The Easter Bunny

When Elijah was in preschool I was asked one year to be the Easter bunny for the “Friends At Play” children’s Easter celebration.  I laughed at the idea, but decided it would be fun and very quickly agreed.  Elijah was the cutest little four-year old in his Easter shorts and shirt and so excited about the egg hunt that was planned for that day.  I dropped him off at preschool and walked him inside, as normal, and then left to change into a huge, fuzzy, sweltering rabbit costume.

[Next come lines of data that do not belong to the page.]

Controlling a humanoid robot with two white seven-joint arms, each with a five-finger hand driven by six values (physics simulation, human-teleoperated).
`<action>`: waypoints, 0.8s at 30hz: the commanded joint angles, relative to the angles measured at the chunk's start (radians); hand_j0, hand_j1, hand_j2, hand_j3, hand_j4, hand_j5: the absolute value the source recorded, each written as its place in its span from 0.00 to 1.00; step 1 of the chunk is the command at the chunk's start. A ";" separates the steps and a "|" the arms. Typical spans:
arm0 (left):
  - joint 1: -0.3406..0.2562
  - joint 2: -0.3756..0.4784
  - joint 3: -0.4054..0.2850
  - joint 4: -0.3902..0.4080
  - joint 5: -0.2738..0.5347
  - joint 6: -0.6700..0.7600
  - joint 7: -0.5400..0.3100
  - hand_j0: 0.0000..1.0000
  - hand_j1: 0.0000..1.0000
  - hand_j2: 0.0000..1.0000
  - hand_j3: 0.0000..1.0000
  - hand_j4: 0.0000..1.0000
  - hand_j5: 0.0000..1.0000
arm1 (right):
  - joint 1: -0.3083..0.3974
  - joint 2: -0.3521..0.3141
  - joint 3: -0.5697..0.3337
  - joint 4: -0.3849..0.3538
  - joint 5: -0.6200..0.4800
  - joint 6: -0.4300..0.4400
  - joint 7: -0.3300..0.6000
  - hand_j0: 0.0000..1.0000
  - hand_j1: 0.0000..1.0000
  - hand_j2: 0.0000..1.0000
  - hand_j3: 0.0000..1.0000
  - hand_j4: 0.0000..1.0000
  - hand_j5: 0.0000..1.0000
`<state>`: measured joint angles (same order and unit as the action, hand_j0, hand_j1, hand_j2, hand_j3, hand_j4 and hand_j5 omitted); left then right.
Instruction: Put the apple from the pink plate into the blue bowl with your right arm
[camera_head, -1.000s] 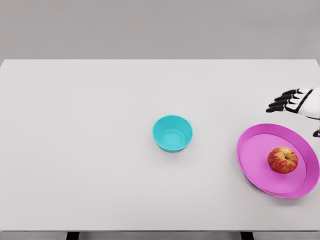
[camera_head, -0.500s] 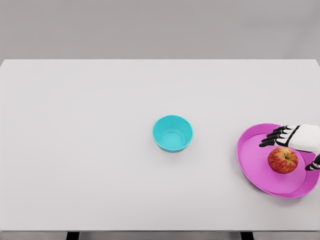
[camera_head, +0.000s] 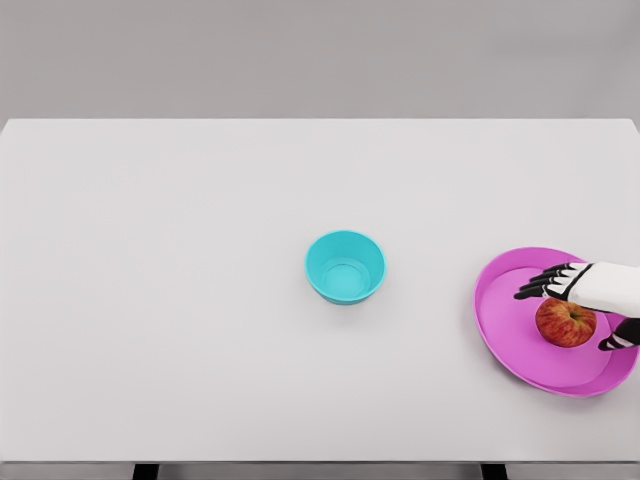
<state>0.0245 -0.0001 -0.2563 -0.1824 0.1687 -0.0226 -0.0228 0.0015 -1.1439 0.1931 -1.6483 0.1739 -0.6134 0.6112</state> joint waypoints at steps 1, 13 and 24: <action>0.000 0.000 0.000 0.000 0.000 0.001 0.000 1.00 1.00 1.00 1.00 1.00 1.00 | 0.002 0.004 0.000 0.010 0.002 0.003 0.000 1.00 1.00 1.00 1.00 1.00 1.00; 0.000 0.000 0.000 0.000 0.000 0.000 0.000 1.00 1.00 1.00 1.00 1.00 1.00 | 0.014 0.006 0.015 0.012 0.018 0.003 0.000 0.53 0.53 0.53 0.53 0.53 0.53; 0.000 0.000 0.000 0.000 0.000 0.000 0.000 1.00 1.00 1.00 1.00 1.00 1.00 | 0.003 0.004 -0.024 0.002 0.018 0.003 0.000 0.35 0.35 0.35 0.35 0.35 0.35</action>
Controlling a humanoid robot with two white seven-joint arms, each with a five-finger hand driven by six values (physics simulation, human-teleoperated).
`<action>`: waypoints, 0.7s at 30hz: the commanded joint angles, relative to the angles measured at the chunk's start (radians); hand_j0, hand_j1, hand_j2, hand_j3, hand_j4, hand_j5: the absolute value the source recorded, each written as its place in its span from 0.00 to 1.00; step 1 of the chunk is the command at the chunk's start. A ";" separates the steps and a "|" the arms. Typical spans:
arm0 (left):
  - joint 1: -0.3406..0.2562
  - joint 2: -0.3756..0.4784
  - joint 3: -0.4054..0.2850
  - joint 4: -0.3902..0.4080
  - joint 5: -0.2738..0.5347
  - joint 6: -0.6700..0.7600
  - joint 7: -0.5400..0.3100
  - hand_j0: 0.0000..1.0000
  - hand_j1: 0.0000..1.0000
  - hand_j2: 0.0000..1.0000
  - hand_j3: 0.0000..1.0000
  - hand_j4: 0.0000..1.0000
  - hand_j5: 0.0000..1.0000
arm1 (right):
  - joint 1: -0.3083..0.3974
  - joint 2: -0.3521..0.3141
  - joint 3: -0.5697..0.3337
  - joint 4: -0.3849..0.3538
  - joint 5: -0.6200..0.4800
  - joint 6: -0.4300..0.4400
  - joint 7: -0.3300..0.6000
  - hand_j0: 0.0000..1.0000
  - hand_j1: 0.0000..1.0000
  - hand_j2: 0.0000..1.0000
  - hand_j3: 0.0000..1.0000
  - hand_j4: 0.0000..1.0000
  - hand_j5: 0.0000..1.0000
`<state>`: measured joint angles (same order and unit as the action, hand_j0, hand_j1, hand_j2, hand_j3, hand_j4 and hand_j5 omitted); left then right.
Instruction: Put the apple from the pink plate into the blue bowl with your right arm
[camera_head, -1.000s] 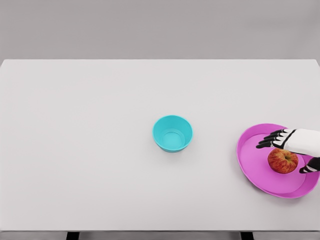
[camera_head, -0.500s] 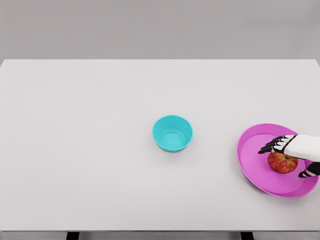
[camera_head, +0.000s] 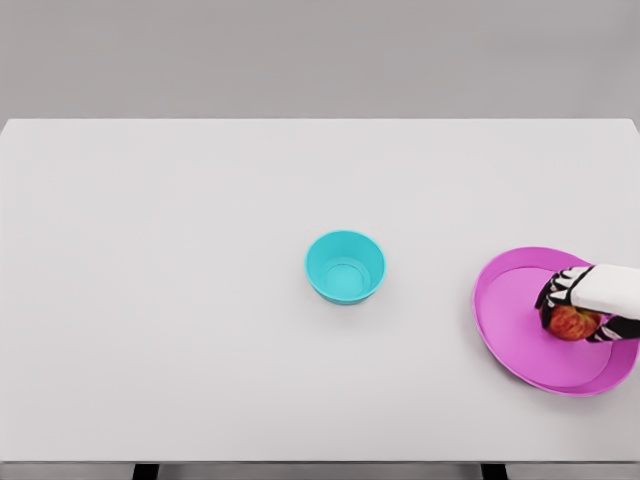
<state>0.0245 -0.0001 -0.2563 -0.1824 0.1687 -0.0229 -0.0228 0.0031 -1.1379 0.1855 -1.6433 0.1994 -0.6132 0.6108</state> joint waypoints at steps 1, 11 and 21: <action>0.000 0.000 0.000 0.000 0.000 0.000 0.000 1.00 1.00 1.00 1.00 1.00 1.00 | 0.000 -0.002 -0.020 -0.003 -0.008 0.002 0.000 0.35 0.35 0.35 0.35 0.35 0.35; 0.000 0.000 0.000 0.000 0.000 0.000 0.000 1.00 1.00 1.00 1.00 1.00 1.00 | -0.090 0.079 -0.093 0.000 -0.014 0.002 0.000 0.35 0.35 0.35 0.35 0.35 0.35; 0.000 0.000 0.000 0.000 0.000 0.001 0.000 1.00 1.00 1.00 1.00 1.00 1.00 | -0.190 0.271 -0.077 -0.006 -0.002 0.002 0.000 0.35 0.35 0.35 0.35 0.35 0.35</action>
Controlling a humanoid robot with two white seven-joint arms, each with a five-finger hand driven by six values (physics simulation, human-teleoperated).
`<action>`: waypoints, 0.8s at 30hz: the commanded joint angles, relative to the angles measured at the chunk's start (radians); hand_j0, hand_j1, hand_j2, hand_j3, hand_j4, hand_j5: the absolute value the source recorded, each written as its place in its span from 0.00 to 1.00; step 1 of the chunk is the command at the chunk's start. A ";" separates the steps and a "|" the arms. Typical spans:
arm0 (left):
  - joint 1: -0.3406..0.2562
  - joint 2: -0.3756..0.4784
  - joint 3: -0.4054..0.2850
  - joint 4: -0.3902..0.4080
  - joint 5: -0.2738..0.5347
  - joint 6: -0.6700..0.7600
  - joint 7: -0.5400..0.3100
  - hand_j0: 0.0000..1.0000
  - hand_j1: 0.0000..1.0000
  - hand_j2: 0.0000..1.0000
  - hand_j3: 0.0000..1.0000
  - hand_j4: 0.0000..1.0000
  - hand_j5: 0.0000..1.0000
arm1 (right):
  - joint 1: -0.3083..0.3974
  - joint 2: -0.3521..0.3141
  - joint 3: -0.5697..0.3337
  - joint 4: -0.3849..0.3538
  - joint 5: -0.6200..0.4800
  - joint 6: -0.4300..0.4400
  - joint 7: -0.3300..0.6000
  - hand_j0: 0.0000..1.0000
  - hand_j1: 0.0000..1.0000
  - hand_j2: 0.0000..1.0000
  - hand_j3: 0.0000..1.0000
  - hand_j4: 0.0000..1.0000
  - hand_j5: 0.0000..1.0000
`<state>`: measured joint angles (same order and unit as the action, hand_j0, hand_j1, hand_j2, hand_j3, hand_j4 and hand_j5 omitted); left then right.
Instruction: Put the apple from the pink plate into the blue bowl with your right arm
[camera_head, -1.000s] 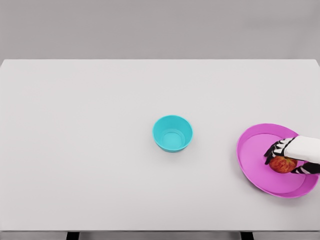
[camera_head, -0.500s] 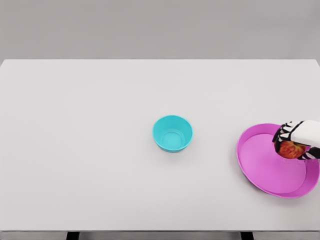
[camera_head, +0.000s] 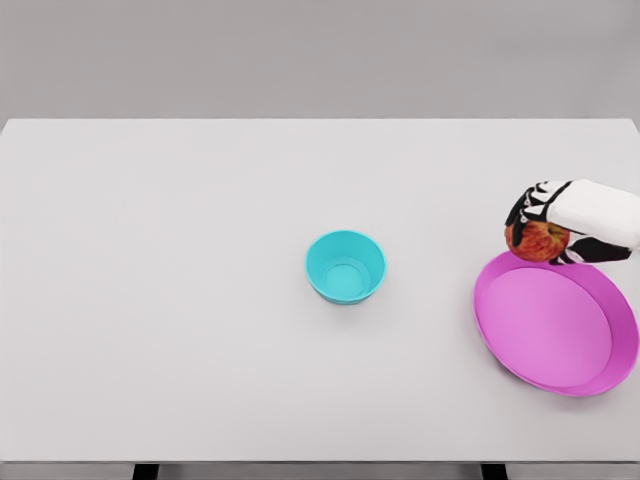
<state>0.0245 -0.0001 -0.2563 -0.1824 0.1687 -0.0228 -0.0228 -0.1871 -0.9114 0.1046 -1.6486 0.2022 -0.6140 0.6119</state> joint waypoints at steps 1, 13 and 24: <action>0.000 0.000 0.000 0.000 0.000 0.000 0.000 1.00 1.00 1.00 1.00 1.00 1.00 | 0.000 0.068 0.004 -0.002 -0.004 0.003 -0.001 0.35 0.35 0.35 0.35 0.35 0.35; 0.000 0.000 0.000 0.000 0.000 0.000 0.000 1.00 1.00 1.00 1.00 1.00 1.00 | -0.173 0.244 0.193 0.000 0.042 0.003 -0.001 0.35 0.35 0.35 0.35 0.35 0.35; 0.000 0.000 0.000 0.000 0.000 0.000 0.000 1.00 1.00 1.00 1.00 1.00 1.00 | -0.255 0.321 0.291 0.004 0.065 0.003 -0.001 0.32 0.32 0.32 0.32 0.32 0.32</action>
<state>0.0245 0.0000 -0.2562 -0.1824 0.1686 -0.0226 -0.0228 -0.4448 -0.6063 0.3819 -1.6457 0.2711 -0.6148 0.6126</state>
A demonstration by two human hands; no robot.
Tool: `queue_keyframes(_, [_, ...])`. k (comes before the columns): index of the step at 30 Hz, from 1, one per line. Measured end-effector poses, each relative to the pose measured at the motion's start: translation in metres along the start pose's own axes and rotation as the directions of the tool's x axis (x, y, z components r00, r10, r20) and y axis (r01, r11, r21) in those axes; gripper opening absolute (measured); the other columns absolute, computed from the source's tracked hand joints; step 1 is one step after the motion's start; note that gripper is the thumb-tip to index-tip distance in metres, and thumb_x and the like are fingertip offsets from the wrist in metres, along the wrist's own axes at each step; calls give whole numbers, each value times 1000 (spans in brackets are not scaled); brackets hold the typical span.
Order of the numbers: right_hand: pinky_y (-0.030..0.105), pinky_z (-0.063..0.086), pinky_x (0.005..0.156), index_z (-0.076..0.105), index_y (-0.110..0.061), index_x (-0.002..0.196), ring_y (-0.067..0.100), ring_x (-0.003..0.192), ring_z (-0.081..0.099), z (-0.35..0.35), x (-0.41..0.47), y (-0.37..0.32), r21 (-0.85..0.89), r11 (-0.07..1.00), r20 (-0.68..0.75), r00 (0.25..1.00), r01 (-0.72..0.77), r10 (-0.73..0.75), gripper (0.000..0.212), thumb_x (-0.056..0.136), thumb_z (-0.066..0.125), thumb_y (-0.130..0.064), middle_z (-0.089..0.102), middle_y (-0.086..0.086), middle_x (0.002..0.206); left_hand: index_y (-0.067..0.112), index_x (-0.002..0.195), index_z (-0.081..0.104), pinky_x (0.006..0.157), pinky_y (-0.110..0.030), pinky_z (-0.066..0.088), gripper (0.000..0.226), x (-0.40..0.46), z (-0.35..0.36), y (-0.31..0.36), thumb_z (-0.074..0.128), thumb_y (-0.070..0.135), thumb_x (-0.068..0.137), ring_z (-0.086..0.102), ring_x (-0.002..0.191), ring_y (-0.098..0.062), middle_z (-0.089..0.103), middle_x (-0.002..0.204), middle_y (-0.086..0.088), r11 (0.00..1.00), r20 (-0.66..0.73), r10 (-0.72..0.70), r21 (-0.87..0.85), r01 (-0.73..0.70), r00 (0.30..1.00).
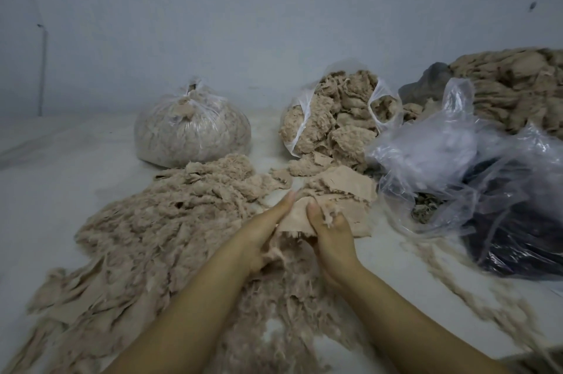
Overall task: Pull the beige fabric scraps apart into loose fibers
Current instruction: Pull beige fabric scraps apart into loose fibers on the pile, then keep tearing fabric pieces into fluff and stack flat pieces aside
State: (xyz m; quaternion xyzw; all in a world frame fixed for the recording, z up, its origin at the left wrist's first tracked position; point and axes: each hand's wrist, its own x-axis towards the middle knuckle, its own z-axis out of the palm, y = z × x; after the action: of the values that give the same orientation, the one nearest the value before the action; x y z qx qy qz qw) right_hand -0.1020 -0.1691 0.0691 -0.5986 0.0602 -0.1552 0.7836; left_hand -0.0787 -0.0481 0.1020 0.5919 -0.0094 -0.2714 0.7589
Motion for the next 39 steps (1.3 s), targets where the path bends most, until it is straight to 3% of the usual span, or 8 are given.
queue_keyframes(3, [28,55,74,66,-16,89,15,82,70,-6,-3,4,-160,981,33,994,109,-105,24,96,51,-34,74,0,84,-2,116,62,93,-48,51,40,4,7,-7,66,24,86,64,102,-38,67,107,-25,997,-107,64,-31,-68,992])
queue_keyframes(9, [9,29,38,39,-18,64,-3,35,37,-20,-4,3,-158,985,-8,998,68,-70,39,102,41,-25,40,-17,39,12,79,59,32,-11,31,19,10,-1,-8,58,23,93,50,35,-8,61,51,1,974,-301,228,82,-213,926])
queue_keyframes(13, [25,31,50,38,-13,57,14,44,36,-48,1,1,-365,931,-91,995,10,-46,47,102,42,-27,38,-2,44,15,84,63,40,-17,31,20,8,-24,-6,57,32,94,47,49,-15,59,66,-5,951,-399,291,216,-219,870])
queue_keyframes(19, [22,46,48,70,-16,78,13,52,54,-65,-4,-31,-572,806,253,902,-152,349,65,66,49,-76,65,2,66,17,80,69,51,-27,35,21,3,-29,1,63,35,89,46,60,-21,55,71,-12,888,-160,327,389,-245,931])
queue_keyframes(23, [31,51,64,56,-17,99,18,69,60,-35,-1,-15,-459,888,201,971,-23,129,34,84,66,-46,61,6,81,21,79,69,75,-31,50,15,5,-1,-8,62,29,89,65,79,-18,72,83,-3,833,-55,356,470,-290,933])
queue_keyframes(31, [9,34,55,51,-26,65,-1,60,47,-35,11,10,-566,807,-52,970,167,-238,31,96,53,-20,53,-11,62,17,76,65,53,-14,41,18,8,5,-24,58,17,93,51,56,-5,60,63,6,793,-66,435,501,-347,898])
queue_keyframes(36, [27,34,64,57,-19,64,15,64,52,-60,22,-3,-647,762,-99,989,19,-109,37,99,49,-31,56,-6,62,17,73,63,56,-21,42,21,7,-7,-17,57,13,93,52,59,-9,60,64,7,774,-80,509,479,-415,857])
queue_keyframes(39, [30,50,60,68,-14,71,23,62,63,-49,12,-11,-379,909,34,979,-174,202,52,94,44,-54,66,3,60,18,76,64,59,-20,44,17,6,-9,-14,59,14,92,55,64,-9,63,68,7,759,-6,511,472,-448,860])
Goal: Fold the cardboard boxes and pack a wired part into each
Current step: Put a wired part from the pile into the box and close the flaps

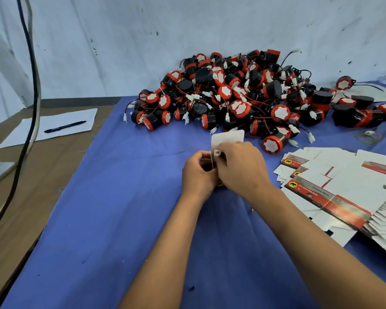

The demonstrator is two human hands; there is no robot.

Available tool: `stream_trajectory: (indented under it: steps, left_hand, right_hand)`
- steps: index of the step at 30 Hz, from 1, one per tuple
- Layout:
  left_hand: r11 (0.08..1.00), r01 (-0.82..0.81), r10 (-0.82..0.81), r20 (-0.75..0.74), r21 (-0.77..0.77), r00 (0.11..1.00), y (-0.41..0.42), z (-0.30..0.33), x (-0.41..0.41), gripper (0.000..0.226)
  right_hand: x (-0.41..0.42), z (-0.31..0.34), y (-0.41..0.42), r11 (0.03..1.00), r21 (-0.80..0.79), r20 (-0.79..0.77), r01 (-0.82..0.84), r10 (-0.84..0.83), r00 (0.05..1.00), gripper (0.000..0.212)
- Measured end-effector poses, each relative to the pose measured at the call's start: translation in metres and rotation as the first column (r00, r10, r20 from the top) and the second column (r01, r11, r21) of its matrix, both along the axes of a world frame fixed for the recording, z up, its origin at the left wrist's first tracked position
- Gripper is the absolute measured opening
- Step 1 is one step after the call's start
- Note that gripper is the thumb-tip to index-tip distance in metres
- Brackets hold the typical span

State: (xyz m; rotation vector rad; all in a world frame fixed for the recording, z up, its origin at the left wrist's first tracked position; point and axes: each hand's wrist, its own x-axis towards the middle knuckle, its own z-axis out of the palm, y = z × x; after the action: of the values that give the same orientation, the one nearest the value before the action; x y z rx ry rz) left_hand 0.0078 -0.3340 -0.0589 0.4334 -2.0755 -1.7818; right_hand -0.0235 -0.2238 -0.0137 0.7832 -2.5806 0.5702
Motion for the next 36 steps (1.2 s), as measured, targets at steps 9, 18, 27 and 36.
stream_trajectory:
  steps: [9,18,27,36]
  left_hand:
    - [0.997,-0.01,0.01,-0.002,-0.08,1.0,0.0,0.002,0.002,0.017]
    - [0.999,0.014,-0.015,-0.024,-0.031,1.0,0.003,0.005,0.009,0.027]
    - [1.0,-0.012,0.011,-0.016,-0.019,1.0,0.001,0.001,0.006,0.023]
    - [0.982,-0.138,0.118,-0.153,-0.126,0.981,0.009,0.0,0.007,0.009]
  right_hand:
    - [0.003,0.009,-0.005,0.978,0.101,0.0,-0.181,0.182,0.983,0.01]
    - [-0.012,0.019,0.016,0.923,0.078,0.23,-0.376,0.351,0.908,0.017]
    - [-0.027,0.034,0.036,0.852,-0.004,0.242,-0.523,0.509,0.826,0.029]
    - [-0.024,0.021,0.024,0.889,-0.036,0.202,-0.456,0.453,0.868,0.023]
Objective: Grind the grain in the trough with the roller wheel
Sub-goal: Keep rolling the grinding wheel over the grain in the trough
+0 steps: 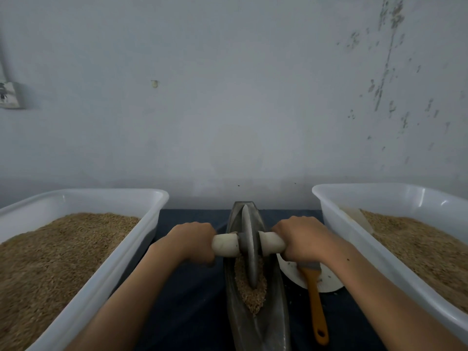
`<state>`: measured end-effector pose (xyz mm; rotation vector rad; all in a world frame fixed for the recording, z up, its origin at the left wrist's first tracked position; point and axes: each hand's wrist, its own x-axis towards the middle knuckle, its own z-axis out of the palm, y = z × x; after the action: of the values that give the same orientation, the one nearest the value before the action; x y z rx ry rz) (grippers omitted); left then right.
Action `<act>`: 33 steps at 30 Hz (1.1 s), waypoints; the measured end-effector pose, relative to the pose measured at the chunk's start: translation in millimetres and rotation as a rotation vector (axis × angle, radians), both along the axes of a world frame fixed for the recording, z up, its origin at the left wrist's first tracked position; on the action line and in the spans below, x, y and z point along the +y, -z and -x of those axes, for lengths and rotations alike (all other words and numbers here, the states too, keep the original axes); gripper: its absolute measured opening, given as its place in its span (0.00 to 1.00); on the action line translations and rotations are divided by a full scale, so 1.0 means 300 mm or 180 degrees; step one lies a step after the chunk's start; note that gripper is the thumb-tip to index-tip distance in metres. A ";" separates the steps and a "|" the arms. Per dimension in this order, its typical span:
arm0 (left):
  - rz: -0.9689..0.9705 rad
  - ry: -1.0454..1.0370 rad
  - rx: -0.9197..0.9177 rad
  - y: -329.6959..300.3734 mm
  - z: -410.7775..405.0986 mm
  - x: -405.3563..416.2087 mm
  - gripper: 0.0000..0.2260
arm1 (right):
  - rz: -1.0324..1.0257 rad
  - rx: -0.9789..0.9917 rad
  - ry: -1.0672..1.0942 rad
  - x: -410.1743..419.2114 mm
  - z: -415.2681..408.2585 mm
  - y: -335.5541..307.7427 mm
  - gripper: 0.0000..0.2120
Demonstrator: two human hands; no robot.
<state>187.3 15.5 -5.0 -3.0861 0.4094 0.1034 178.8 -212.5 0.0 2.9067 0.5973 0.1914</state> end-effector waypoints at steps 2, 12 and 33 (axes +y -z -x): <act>0.0022 -0.0036 0.0062 -0.002 0.000 -0.001 0.17 | 0.0043 0.0078 -0.0008 0.003 -0.006 -0.006 0.10; -0.0040 0.0086 -0.1776 0.062 -0.012 -0.011 0.08 | -0.0417 -0.0897 0.0199 0.015 -0.023 0.072 0.06; -0.0043 -0.0074 -0.1397 0.043 -0.013 -0.022 0.09 | -0.0424 -0.0950 0.0232 0.020 -0.019 0.069 0.07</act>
<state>191.2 9.0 -18.0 -2.9745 0.3469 -0.5557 184.6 -206.6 -20.6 2.9344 0.4426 0.6645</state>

It was a perfect day outside.  The sun was shining and the temperature was a lovely mid-70’s as opposed to the temperature inside that costume which was every bit the equivalent of being in the 9th level of hell.  I waited off in a side room until I was given “the okay” by school staff and was taken around to each of the three classrooms to see the children.  I wasn’t supposed to speak- bunnies after all do not talk- so I hopped and bounced and hugged and waved my hands about in excited shows of expression.  Most of the kids were very excited about seeing the Easter bunny, but there were a few who seemed a bit overwhelmed by the fluffy white costume.  I let them fall back behind their teachers and didn’t push my luck with them.  I didn’t want to contribute to any undue childhood trauma which may result in a visit to a therapist in their adult years, but it seemed that as they watched and saw that the Easter bunny was harmless and just being silly and giving out hugs most of them came around.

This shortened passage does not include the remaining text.